Last month, the company also reported its first financial results after going public. The Vijay Kedia-backed company reported a 17% increase in operating revenue, reaching ₹11.84 crore in FY24 from ₹10.09 crore. In H2 FY24, the company’s profit surged to ₹4.4 crore from ₹1.92 crore in the first half, while operating revenue jumped 30% to ₹6.59 crore in the second half of the year.

We caught up with the company’s CEO Trishneet Arora to learn about the company’s journey to the IPO, insights into the results and the plans for the year ahead.

Going Public

“Oh, the journey was amazing to be very honest,” this is how Arora describes the whole IPO experience. He added during the whole process he also got to learn a lot of new things. “We were able to build new processes in the organisation while we were preparing for IPO, which was not in place and it’s required for a public company, and we could immediately implement them. So, yeah, the journey was amazing to be very honest,” he added.

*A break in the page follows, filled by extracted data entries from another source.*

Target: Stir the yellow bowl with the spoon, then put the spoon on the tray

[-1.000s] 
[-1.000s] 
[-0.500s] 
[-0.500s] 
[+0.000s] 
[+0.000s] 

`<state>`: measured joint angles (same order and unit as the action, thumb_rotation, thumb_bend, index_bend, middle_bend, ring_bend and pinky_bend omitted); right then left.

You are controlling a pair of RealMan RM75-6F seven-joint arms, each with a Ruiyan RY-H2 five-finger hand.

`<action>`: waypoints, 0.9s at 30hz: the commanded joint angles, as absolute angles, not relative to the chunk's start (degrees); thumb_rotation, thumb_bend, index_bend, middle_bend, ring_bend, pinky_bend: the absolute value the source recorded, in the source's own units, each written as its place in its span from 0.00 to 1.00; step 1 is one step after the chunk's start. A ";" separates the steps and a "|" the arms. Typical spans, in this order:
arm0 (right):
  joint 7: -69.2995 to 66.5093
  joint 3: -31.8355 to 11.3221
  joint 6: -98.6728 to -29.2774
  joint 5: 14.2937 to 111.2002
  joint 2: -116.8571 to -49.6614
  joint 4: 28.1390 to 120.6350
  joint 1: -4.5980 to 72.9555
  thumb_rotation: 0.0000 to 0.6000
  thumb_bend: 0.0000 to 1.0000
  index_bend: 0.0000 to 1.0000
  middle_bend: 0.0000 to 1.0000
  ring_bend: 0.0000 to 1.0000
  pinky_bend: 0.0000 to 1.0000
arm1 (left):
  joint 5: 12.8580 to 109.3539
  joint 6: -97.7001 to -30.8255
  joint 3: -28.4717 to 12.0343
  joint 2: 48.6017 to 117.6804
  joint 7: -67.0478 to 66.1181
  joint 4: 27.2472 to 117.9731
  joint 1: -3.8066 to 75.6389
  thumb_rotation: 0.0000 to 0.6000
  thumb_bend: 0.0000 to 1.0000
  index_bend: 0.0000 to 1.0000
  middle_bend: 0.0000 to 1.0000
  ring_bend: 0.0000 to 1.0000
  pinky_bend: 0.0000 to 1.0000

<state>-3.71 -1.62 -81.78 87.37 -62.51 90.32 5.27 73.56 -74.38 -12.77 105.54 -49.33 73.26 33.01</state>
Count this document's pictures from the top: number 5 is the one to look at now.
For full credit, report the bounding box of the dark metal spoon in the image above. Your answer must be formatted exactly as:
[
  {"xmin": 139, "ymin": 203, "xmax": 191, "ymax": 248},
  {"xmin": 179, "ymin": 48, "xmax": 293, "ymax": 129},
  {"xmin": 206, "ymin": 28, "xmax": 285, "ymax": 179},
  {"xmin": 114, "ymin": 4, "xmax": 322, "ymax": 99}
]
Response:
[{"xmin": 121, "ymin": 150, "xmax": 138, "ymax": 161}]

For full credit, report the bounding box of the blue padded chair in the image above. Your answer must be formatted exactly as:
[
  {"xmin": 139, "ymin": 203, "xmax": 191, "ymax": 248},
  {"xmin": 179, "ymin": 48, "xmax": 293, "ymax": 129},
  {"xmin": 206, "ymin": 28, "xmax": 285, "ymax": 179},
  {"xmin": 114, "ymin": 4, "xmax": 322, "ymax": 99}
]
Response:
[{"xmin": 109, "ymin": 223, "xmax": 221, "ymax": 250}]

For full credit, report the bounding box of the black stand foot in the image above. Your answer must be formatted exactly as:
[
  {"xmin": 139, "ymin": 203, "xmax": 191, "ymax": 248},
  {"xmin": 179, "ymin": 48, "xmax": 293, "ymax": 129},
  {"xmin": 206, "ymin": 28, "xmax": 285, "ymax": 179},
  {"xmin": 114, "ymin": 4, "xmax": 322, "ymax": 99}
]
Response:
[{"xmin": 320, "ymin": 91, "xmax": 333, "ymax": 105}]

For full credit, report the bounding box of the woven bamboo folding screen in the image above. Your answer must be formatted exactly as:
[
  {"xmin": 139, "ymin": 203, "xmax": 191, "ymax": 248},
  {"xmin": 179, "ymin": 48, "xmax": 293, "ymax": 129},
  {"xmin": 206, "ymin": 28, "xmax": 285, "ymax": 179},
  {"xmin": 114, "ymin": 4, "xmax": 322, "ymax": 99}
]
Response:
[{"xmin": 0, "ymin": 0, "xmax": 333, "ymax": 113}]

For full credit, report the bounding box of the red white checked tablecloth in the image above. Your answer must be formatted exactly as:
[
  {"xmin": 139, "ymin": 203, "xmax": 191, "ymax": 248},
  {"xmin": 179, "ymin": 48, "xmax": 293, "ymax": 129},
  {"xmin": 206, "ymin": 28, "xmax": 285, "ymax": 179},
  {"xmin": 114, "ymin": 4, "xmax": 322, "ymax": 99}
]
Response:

On being asked about the difference between operating as a private company compared to a publicly listed company Arora told Benzinga India, “I think both of them have their own pros and cons. I can definitely say that compliance is not a pressure, compliance is a must to do thing. Compliance helps you to streamline the processes within the organization.”

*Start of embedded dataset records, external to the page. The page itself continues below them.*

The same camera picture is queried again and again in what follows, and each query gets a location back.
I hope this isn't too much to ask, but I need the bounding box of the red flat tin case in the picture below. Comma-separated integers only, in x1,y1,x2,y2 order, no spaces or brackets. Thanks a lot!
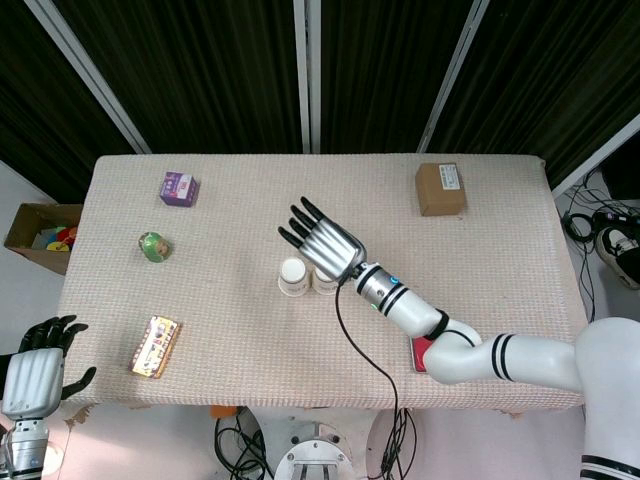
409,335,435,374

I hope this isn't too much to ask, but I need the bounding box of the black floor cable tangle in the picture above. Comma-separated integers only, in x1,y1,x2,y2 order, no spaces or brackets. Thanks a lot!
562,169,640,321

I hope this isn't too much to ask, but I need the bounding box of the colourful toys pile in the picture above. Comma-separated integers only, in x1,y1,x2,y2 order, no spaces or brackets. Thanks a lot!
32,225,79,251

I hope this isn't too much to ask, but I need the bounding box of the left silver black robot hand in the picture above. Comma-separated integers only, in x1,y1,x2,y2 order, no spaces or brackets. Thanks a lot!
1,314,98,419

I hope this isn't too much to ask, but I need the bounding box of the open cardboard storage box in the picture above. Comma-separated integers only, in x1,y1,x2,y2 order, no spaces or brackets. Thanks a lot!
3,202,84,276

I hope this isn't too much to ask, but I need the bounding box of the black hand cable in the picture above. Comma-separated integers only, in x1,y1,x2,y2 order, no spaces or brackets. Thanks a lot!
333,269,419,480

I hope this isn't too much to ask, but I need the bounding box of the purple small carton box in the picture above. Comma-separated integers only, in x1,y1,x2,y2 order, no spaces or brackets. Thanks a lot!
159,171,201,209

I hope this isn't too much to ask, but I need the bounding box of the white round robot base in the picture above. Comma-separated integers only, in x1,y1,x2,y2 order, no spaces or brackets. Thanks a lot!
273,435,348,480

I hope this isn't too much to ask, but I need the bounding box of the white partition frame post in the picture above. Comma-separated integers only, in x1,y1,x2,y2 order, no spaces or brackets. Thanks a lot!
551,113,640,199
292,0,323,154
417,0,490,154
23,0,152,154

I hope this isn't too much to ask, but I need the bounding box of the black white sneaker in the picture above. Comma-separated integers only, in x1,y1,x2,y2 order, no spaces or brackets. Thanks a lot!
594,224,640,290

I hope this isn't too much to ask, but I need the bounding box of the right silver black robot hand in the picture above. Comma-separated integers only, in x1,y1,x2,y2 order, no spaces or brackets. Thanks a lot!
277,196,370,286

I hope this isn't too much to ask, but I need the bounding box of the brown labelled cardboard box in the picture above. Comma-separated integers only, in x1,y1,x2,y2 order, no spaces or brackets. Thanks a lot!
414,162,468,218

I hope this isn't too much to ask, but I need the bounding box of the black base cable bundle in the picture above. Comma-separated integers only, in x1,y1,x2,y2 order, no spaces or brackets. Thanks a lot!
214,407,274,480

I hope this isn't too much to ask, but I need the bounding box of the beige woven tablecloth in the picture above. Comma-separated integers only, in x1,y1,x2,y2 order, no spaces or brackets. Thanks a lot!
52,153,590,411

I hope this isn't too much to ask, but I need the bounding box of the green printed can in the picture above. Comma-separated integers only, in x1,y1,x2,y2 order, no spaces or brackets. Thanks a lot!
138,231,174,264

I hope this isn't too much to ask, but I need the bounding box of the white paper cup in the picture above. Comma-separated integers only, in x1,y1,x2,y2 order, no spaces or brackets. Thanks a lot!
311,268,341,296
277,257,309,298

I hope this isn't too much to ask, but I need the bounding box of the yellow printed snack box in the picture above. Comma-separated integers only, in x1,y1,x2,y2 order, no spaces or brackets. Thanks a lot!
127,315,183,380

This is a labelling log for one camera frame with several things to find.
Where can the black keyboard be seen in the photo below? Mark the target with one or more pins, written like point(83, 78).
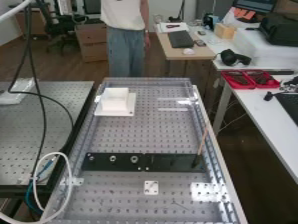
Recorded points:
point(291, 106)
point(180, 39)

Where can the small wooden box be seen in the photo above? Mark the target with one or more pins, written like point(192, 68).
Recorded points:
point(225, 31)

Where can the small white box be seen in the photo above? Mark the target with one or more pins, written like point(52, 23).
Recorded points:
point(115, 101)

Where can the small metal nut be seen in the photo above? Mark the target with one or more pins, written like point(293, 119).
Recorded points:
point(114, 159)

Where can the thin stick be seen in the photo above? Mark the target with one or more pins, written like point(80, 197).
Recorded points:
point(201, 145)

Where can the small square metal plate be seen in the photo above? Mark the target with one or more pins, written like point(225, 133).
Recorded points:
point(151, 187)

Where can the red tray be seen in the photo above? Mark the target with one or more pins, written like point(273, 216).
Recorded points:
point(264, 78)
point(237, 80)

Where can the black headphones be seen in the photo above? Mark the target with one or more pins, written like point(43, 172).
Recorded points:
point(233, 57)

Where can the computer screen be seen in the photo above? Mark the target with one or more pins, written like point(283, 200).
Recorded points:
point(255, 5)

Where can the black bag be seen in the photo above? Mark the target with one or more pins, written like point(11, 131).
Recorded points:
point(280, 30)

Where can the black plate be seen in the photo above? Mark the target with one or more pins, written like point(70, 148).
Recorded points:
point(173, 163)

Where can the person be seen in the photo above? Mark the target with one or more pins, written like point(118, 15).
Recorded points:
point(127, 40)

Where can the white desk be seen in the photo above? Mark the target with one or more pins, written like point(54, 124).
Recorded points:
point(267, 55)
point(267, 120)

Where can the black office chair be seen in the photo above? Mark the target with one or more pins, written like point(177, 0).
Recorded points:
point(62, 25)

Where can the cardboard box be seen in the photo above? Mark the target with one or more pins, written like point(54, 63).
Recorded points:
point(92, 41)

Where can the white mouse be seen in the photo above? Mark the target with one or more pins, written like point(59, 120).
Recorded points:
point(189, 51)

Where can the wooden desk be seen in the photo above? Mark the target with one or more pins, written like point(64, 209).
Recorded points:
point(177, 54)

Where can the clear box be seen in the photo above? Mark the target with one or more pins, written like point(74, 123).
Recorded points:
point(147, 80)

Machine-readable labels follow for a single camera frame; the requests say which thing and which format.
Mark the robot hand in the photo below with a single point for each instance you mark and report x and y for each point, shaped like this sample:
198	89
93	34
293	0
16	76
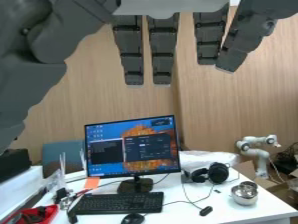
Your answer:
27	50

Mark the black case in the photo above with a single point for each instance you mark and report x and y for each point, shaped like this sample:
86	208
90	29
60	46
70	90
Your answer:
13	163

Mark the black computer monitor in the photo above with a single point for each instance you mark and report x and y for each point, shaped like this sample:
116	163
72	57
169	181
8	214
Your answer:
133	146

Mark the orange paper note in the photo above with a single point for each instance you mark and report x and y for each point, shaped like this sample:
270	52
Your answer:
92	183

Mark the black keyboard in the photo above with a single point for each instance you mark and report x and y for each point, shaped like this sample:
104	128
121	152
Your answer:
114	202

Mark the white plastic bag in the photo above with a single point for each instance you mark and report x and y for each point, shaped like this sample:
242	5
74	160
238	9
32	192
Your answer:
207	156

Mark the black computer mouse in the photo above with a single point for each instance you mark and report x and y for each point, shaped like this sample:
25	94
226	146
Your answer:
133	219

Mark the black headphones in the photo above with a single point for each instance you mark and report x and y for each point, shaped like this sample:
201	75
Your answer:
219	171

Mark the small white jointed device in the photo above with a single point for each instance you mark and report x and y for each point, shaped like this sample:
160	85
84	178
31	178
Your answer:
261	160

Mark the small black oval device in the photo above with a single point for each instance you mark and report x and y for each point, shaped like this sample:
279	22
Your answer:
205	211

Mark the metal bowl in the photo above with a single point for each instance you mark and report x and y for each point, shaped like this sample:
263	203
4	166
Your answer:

See Also: ‘Strong Performance Despite Slowdown In Developed Markets’: eClerx Services CEO On Q4-Print

The Results

“We remained profitable at the same capacity that we were last year despite building new products, partnerships etc. And I think it’s good,” Arora said. He also added that this year was different for the company because it took the company 2.5 years to get 100 customers on board but just in April 2024 the company got 105 new customers from 21 countries.

Talking about the jump in profit in the second half of the year Arora said that this is a trend that the company witnesses. “December last quarter in the US helps us and the last quarter in India (March quarter) also helps us to increase the numbers from the sales point of view.” He added that the company plans to keep the margins at the same levels for the year ahead as well.

When asked how the company plans to do that, while growing the business, Arora explained with an example. “We are expanding in the Middle East. So what we are doing is first we are expanding in the UAE, then we’ll go to Saudi, and we will build the cash flow in the UAE. So whatever earnings that we are getting, we spend that particular amount in Saudi and build the Saudi business. So then it does not have an impact on our margin or on our cash flow.”

The Macro Environment

One of the major hindrances faced by the IT sector in the last few years has been the hawkish macro environment. So we asked Arora whether he sees things changing this year.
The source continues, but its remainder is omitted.